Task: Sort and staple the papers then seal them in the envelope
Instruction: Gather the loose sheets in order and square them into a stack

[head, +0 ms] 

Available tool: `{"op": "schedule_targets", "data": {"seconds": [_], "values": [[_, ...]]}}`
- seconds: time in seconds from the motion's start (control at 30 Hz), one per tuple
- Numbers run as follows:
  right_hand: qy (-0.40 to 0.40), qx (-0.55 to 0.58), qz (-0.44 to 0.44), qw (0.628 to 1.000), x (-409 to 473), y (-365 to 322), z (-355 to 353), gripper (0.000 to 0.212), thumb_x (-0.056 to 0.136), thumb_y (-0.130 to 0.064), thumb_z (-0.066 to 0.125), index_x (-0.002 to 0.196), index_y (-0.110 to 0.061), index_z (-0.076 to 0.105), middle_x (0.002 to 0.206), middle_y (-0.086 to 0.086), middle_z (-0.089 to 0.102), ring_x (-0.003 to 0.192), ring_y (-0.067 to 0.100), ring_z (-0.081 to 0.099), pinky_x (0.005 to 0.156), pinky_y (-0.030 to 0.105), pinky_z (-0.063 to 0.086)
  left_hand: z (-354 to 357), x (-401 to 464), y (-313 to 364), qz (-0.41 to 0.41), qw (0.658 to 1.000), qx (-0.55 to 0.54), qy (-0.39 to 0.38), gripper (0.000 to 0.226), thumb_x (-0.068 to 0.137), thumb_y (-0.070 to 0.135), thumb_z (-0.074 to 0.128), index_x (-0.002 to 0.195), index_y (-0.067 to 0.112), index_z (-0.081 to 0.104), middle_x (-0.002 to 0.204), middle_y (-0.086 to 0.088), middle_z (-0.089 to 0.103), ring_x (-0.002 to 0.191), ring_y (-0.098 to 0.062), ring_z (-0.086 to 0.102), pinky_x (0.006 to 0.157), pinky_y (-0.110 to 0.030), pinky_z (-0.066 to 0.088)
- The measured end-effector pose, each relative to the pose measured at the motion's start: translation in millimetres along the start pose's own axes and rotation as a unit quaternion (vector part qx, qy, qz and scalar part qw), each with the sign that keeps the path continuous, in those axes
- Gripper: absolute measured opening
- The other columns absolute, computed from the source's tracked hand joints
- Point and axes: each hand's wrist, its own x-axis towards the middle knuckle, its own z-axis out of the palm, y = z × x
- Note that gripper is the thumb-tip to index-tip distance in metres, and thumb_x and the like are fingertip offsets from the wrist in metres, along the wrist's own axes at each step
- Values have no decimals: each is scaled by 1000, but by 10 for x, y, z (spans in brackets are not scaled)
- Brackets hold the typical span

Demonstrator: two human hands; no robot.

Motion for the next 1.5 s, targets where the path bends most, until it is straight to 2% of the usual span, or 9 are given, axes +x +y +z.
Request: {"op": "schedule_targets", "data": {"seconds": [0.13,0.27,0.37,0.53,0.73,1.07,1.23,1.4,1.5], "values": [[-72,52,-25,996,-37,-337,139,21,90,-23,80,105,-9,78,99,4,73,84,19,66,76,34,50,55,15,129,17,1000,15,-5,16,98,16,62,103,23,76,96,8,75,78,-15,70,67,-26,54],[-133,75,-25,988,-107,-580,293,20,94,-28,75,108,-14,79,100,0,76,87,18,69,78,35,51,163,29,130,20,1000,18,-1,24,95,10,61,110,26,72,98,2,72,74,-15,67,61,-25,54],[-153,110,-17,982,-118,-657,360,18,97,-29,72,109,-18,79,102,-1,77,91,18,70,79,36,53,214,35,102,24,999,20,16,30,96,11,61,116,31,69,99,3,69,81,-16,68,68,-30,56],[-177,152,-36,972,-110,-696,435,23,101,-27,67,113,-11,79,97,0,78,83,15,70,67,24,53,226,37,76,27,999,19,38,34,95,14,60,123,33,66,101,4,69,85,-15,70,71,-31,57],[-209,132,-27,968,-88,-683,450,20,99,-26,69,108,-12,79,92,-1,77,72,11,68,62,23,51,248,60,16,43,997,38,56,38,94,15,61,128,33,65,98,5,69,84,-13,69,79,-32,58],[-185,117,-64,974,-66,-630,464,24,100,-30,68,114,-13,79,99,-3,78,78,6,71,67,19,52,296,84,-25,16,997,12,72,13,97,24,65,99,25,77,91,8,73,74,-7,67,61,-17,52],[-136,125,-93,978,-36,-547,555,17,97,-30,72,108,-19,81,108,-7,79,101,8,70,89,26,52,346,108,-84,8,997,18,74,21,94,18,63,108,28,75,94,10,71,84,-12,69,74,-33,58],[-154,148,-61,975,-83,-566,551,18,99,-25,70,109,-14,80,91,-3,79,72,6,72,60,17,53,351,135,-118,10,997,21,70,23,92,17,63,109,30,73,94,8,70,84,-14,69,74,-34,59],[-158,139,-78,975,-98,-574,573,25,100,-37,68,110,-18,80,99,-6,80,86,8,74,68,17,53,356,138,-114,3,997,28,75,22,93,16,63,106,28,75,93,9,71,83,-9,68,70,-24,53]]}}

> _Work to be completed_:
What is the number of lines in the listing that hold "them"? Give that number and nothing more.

> _Answer to this task_:
2